**DATASET EXCERPT:**
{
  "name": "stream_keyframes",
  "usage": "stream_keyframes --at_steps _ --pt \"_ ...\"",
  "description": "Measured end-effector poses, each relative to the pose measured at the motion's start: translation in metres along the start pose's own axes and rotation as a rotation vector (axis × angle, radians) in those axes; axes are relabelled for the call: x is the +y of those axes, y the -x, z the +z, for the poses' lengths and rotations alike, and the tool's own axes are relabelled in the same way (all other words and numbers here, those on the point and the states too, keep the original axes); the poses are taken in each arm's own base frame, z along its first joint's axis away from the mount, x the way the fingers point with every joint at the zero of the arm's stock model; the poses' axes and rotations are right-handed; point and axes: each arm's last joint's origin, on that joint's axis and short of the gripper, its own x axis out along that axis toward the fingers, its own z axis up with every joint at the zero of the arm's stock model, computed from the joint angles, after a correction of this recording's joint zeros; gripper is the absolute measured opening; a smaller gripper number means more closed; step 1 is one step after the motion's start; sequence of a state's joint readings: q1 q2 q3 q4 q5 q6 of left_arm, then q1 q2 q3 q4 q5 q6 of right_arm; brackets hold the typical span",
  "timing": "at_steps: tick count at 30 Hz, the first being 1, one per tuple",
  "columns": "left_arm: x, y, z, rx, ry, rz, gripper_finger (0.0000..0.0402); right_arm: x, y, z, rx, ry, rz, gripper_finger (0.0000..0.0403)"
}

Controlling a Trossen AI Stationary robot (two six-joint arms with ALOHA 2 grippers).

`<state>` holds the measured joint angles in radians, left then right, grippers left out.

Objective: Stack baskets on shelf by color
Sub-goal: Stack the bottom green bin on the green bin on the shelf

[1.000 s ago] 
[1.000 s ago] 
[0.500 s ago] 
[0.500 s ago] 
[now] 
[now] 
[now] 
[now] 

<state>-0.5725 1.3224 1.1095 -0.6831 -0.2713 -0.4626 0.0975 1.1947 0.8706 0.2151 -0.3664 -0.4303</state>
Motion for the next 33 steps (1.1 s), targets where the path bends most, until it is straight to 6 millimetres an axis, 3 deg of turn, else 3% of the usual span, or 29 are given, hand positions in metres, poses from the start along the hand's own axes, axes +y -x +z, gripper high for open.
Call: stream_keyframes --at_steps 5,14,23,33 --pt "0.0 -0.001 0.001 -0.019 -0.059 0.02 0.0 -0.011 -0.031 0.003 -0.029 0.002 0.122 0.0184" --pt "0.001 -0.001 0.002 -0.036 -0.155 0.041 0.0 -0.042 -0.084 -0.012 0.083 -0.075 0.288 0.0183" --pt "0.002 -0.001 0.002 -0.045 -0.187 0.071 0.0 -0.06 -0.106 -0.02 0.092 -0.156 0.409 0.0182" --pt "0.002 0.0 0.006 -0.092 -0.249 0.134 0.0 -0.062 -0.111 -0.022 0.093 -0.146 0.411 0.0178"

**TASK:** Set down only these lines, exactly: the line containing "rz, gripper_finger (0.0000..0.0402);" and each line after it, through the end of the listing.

**SOLUTION BELOW:**
  "columns": "left_arm: x, y, z, rx, ry, rz, gripper_finger (0.0000..0.0402); right_arm: x, y, z, rx, ry, rz, gripper_finger (0.0000..0.0403)"
}

Controlling a Trossen AI Stationary robot (two six-joint arms with ALOHA 2 grippers).

`<state>` holds the measured joint angles in radians, left then right, grippers left out.

Objective: Stack baskets on shelf by color
Sub-goal: Stack the bottom green bin on the green bin on the shelf

[1.000 s ago] 
[1.000 s ago] 
[0.500 s ago] 
[0.500 s ago] 
[now] 
[now] 
[now] 
[now] 

<state>-0.5725 1.3224 1.1095 -0.6831 -0.2713 -0.4626 0.0975 1.1947 0.8706 0.2151 -0.3664 -0.4303</state>
Motion for the next 33 steps (1.1 s), targets where the path bends most, until it is straight to 6 millimetres an axis, 3 deg of turn, else 3% of the usual span, or 29 are given, hand positions in metres, poses from the start along the hand's own axes, axes +y -x +z, gripper high for open.
Call: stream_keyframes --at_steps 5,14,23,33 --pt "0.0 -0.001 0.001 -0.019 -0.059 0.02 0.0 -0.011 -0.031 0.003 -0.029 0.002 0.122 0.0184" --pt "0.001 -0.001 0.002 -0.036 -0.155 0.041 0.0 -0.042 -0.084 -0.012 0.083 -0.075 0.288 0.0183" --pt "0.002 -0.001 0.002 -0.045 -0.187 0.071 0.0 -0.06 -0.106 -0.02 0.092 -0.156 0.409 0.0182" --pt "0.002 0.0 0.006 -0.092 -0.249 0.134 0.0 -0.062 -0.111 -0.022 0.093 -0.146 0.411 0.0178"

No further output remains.